Author of ‘country noir’ novels, such as Winter’s Bone, set in the rural communities of the Ozark mountains
Daniel Woodrell, who has died aged 72, needed to leave home in order to become a writer. But it was when he came back to the Ozark mountains of Missouri that he wrote the books that ensured his place among the very finest American writers of the past half century. Constitutionally unable to fit into to any literary scene, Woodrell invented, and perfectly exemplified, a genre of his own – what he called “country noir”.
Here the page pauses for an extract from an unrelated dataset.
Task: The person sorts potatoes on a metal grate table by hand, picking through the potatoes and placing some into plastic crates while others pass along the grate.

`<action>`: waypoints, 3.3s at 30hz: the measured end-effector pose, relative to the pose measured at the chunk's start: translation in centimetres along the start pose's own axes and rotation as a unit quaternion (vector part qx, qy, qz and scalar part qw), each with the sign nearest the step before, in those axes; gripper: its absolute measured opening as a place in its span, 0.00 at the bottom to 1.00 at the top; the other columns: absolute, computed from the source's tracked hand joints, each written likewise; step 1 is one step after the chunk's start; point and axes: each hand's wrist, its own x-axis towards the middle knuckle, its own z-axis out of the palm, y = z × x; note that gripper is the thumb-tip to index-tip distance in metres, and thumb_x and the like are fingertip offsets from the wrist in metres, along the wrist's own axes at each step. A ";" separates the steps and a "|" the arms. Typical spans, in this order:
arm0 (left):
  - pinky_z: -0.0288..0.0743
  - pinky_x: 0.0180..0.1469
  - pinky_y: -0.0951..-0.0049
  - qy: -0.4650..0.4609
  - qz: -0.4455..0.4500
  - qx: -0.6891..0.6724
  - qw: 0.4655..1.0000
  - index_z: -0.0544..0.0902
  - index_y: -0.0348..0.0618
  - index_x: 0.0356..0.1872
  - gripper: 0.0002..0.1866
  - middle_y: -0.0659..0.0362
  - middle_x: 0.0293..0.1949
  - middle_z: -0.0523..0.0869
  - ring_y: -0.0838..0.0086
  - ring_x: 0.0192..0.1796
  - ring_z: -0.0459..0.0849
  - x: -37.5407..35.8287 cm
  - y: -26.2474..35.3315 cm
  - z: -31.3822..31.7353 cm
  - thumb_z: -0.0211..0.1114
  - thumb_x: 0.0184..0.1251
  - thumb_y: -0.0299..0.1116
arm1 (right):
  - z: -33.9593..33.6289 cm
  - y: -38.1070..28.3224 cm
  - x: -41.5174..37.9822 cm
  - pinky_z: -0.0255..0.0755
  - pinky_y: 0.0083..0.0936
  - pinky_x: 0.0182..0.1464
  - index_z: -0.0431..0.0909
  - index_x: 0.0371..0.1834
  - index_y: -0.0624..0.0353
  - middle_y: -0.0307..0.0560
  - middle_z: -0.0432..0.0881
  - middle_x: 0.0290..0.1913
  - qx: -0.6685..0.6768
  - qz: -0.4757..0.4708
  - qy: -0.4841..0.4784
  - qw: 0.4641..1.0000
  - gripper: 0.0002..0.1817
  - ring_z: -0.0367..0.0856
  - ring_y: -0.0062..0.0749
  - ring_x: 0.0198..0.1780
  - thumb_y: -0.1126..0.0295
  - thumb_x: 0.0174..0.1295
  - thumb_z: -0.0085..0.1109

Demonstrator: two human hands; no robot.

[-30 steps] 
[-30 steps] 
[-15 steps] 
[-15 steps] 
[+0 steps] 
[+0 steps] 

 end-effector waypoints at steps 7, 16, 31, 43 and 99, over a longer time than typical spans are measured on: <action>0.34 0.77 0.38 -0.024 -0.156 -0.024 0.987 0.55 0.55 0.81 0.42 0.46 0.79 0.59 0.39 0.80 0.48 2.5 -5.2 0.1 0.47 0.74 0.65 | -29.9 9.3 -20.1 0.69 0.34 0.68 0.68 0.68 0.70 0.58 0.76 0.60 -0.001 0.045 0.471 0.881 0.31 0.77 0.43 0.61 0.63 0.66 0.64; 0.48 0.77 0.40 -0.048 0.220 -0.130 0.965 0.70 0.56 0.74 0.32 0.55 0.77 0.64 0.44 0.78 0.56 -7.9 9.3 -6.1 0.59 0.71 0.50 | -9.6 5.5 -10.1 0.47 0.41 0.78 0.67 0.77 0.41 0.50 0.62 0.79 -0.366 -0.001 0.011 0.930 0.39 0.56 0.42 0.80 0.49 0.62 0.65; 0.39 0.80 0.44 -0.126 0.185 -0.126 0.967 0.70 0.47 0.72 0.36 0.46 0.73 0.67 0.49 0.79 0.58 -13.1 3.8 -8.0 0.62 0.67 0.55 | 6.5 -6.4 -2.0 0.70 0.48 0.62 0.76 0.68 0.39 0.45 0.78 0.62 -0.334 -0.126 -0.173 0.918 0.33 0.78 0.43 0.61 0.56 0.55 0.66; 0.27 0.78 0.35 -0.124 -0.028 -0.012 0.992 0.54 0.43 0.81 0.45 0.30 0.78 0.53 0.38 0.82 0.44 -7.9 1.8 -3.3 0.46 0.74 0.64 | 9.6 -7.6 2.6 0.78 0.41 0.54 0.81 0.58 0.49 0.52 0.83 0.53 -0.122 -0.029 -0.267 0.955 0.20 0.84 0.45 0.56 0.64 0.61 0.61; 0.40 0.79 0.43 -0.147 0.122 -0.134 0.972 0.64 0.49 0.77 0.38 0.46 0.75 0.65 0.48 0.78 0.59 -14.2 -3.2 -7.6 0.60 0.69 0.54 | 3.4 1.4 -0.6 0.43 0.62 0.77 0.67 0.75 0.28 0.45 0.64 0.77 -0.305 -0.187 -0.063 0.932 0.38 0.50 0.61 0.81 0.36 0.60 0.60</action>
The first three books he wrote after his return – Tomato Red (1998), The Death of Sweet Mister (2001) and, above all, Winter’s Bone (2006) – are American classics. These are stories of poor, white, rural lives that are full of the kind of incidents you might expect to find in a crime novel, but given depth and weight and rendered in a language so rich and singular as to dignify every one of these struggling souls.
Woodrell’s particular genius – no doubt rooted in his childhood love of Mark Twain – was for writing teenage characters stuck in unbearable situations and looking for a way out. There are the outré siblings Jamalee and Jason in Tomato Red, the heart-rending 13-year-old boy called Shug in The Death of Sweet Mister, and 16-year-old Ree, the indelible heroine of Winter’s Bone.